THIS IS AN IMPORTANT DOCUMENT AND SHOULD BE READ IN ITS ENTIRETY
If you do not understand any part of this document please contact a professional adviser immediately
GOLDSEARCH LIMITED ACN 006 645 754
NOTICE OF ANNUAL GENERAL MEETING
Notice is given that the 2012 annual general meeting of members of Goldsearch Limited (the “Company”) will be held in the Prince Albert Room at the Sir Stamford at Circular Quay, 93 Macquarie Street, Sydney NSW 2000 on Tuesday 13 November 2012 at 11.00 am.
The business to be considered at the annual general meeting is set out below. Information on the proposals to which the business relates is set out in the Explanatory Memorandum which accompanies this Notice. This Notice should be read in conjunction with the accompanying Explanatory Memorandum.

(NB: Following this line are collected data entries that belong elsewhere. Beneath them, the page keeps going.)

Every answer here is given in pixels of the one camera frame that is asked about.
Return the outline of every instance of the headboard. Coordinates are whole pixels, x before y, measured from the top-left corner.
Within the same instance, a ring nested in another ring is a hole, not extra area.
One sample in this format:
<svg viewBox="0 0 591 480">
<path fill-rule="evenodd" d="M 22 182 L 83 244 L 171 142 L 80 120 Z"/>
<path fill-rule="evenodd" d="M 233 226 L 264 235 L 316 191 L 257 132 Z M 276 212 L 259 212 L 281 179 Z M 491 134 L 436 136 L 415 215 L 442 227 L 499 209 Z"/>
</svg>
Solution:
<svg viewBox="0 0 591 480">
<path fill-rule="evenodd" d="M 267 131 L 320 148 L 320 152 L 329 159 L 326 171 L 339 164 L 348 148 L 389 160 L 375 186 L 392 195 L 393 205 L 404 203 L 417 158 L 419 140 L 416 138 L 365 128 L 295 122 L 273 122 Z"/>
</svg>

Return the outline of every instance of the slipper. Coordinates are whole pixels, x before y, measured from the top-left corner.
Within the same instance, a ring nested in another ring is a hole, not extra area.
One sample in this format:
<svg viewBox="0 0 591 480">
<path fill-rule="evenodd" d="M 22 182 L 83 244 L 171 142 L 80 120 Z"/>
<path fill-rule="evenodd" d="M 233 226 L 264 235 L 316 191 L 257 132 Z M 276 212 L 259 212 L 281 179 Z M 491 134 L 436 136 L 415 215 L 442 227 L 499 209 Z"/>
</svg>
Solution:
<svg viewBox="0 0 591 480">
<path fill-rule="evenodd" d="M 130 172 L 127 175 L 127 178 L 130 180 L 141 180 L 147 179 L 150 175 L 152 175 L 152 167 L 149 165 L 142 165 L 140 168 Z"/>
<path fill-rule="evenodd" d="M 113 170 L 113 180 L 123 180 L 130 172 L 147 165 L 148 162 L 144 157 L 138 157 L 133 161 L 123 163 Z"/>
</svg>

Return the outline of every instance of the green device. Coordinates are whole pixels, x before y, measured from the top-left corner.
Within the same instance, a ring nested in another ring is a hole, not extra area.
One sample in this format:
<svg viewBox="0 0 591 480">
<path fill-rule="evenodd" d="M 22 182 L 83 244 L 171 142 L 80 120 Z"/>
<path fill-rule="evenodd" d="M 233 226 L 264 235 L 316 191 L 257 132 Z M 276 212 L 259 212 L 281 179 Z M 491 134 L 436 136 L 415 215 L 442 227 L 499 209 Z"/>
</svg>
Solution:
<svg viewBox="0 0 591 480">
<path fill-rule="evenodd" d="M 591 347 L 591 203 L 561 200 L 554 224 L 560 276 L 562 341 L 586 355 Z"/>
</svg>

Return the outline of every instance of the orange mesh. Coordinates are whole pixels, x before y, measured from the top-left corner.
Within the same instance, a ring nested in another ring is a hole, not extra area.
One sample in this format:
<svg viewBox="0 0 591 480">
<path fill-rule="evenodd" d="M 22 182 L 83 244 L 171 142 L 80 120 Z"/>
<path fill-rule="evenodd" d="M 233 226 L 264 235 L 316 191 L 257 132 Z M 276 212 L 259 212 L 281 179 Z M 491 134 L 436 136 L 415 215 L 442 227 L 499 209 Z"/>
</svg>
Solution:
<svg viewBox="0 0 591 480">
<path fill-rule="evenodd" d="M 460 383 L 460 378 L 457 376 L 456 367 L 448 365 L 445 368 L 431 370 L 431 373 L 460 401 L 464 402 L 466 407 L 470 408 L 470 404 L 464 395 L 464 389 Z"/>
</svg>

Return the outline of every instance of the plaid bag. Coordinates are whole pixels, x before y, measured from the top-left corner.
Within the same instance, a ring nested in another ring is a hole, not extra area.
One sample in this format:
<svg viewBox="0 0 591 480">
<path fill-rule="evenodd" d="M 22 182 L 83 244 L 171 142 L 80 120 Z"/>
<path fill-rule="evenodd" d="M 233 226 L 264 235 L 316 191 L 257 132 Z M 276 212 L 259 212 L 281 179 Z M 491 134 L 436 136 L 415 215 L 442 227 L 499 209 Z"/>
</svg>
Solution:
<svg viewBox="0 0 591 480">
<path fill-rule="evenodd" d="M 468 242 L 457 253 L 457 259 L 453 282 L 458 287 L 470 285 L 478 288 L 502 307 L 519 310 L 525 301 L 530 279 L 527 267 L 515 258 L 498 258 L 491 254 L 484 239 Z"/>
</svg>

Capitalised terms used in this Notice which are not defined herein have the meanings given to them in the Glossary in the accompanying Explanatory Memorandum.
ORDINARY BUSINESS
Financial statements and reports
To receive and consider the financial report, directors’ report and auditor’s report for the financial year ended 30 June 2012.
Note : This item of business is for discussion at the meeting and is not a resolution.
Resolution 1 - Remuneration report
To consider, and if thought fit, to pass the following resolution as an ordinary resolution:
“That the remuneration report for the financial year ended 30 June 2012 be adopted.”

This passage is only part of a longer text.